• [GOAL OF THE EXERCISE]: Scan the entries for lines with the word "knife", then copy those lines.

• [MATERIAL PROVIDED]:

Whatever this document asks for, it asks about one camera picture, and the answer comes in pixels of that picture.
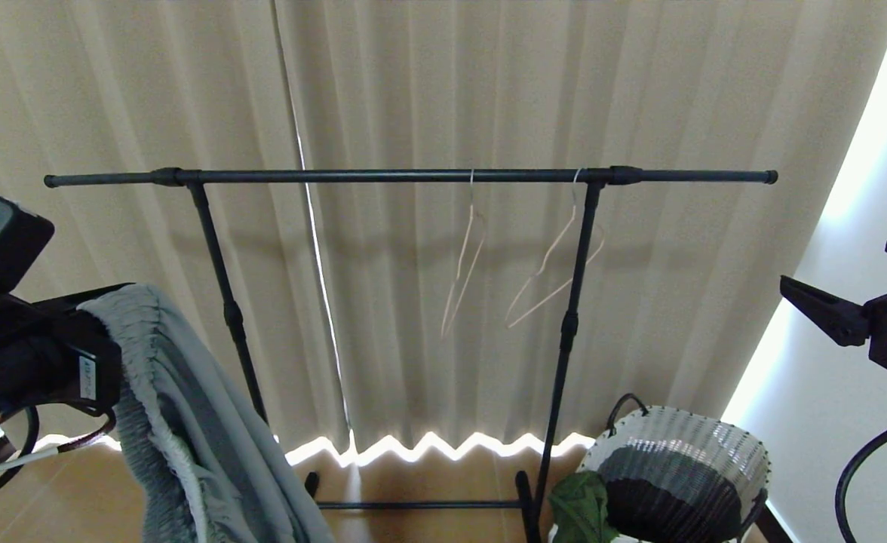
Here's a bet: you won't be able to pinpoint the black clothes rack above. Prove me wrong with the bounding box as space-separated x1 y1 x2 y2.
44 166 778 543

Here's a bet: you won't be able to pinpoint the white laundry basket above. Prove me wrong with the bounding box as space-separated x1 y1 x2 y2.
575 392 770 543

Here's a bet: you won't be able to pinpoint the beige curtain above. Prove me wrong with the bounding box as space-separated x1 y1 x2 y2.
0 0 887 465

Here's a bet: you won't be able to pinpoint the pale grey shorts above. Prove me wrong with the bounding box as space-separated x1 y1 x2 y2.
78 283 335 543

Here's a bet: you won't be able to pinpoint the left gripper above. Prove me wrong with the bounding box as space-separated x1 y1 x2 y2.
0 284 135 423

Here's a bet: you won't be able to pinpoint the black cable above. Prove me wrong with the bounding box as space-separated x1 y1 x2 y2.
836 407 887 543
0 407 41 514

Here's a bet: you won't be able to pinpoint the pink clothes hanger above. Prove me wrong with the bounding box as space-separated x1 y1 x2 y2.
440 170 487 340
504 170 606 329

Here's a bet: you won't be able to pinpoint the green garment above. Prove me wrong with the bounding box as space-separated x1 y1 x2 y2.
549 471 619 543

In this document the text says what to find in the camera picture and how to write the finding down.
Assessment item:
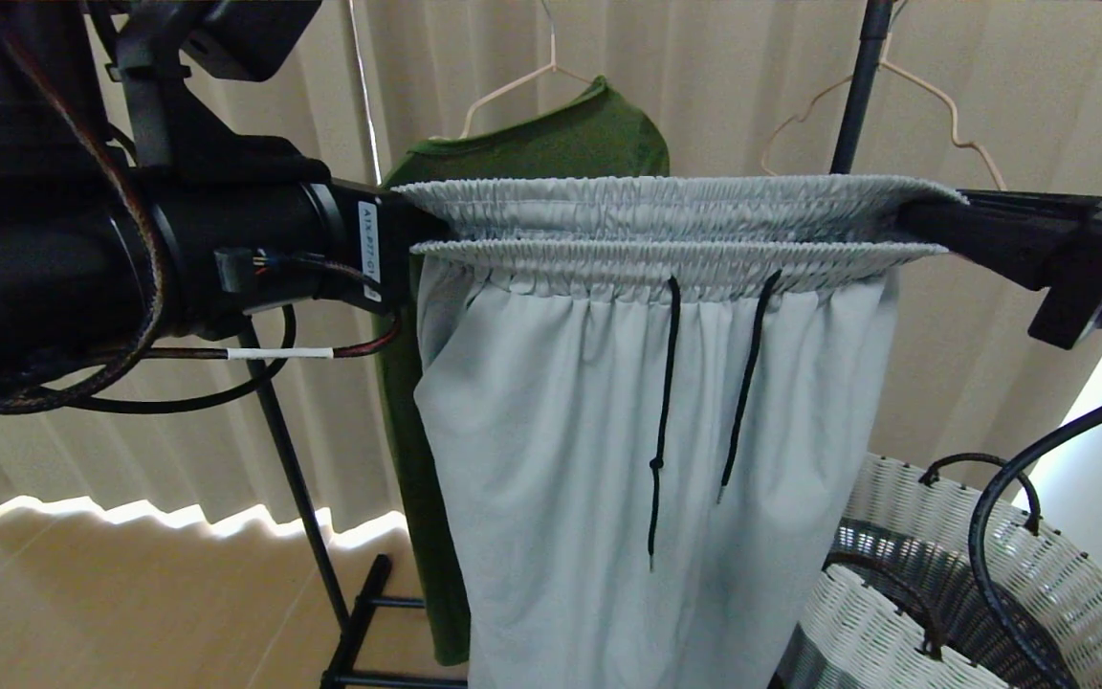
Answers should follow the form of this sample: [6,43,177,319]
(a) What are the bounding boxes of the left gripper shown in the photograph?
[0,163,447,384]

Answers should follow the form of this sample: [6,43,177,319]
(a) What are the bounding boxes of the pink clothes hanger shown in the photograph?
[431,0,595,142]
[761,29,1006,190]

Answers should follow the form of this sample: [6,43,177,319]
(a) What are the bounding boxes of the green long-sleeved shirt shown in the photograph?
[374,77,672,666]

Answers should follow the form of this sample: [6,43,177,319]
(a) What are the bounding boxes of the pale grey garment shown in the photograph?
[393,174,968,689]

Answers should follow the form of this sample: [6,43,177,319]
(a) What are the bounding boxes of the black clothes rack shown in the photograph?
[235,0,896,689]

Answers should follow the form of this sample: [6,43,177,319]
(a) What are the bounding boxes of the white laundry basket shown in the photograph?
[776,453,1102,689]

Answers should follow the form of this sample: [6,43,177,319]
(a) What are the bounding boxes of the beige curtain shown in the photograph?
[0,0,1102,537]

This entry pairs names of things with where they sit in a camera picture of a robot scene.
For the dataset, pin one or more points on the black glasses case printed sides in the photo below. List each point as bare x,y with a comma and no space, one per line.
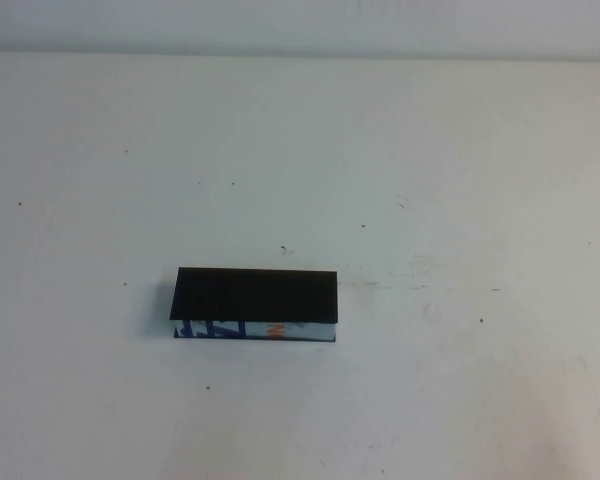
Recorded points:
255,295

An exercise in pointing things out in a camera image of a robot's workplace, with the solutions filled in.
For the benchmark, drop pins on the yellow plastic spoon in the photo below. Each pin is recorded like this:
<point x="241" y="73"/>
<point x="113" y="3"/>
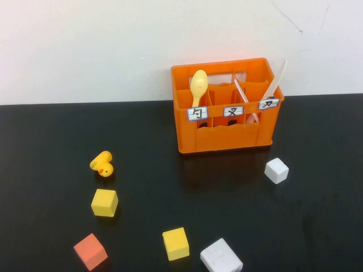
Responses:
<point x="199" y="83"/>

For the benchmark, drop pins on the pale pink plastic knife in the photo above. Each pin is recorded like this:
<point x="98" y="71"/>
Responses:
<point x="241" y="90"/>

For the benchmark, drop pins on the cream white plastic knife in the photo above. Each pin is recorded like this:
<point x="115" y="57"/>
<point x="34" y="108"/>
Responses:
<point x="276" y="82"/>

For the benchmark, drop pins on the orange plastic cutlery holder crate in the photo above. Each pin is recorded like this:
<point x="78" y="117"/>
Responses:
<point x="227" y="139"/>

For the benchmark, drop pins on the white label spoon character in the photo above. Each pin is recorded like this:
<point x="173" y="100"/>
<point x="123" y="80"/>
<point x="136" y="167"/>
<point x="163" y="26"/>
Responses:
<point x="197" y="114"/>

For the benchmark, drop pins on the white label fork character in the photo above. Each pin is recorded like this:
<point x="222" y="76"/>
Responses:
<point x="233" y="111"/>

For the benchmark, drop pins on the yellow rubber duck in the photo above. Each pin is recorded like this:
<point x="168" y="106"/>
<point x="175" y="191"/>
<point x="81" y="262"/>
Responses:
<point x="103" y="164"/>

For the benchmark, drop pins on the white label knife character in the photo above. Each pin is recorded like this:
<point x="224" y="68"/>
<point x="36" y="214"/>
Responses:
<point x="269" y="103"/>

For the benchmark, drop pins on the small white foam cube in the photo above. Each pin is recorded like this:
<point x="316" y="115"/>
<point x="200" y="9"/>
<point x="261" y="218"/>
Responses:
<point x="276" y="170"/>

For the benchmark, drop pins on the yellow foam cube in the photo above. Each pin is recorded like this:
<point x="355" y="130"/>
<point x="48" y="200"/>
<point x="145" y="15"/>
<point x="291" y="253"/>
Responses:
<point x="104" y="202"/>
<point x="175" y="244"/>

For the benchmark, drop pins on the large white foam cube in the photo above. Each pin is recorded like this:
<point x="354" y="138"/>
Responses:
<point x="221" y="256"/>

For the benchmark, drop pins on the salmon orange foam cube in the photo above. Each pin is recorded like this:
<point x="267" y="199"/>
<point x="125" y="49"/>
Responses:
<point x="90" y="252"/>

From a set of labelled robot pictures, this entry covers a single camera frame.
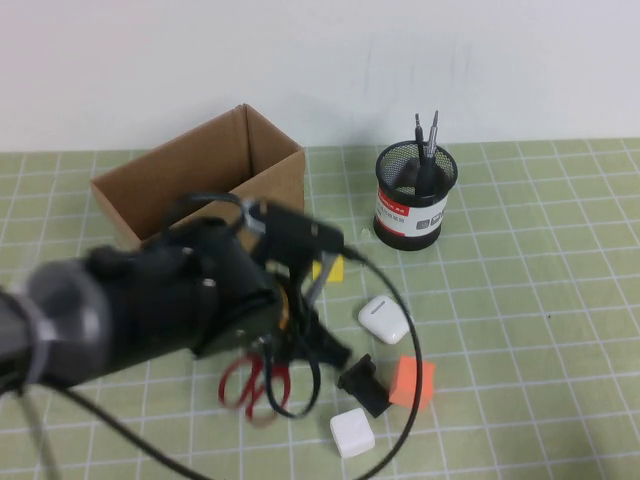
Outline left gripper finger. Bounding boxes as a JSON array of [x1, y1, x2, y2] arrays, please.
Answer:
[[310, 311, 353, 367]]

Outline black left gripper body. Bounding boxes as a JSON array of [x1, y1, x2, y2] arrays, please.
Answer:
[[268, 268, 322, 362]]

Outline red-handled scissors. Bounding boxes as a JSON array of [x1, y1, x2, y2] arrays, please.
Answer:
[[218, 252, 344, 427]]

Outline black-handled screwdriver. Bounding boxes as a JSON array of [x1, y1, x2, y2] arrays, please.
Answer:
[[416, 109, 441, 195]]

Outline black pen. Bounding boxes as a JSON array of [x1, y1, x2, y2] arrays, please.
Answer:
[[412, 112, 427, 166]]

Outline white earbud case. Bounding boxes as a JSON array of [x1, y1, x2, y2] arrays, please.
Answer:
[[356, 294, 415, 345]]

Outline yellow foam block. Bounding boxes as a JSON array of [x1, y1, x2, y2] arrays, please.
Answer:
[[312, 254, 346, 284]]

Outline white foam block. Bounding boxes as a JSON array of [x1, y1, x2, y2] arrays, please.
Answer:
[[329, 407, 376, 458]]

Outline orange foam block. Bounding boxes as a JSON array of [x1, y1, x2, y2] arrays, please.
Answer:
[[387, 355, 437, 412]]

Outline black mesh pen holder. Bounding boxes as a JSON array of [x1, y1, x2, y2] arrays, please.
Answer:
[[373, 140, 457, 251]]

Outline brown cardboard box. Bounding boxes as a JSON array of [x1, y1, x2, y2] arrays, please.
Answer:
[[89, 103, 307, 251]]

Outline green grid cutting mat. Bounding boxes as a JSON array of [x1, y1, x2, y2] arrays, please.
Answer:
[[0, 139, 640, 480]]

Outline black plastic bracket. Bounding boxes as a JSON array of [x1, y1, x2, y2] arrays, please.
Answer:
[[336, 353, 392, 419]]

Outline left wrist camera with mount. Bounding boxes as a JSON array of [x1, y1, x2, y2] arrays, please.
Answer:
[[238, 198, 347, 281]]

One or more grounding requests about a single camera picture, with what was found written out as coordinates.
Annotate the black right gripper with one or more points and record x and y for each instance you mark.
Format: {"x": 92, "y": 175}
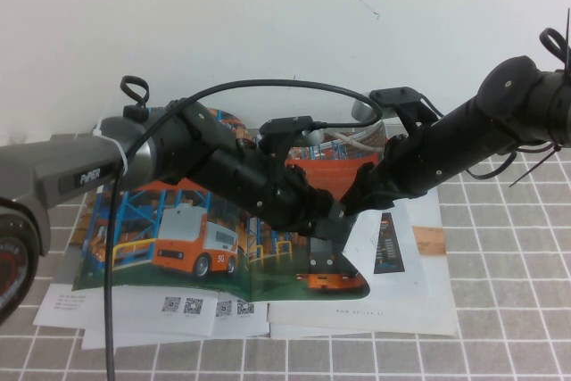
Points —
{"x": 401, "y": 171}

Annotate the grey grid tablecloth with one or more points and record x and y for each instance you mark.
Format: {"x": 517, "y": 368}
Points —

• [WRITTEN ANSWER]:
For the benchmark, drop pins on the pale pink plastic knife in the photo above. Each pin is recorded like this:
For the benchmark, drop pins on the cream white plastic knife in the photo above. Each pin is recorded like this:
For the benchmark, drop pins on the white label knife character in the photo above. Each pin is recorded like this:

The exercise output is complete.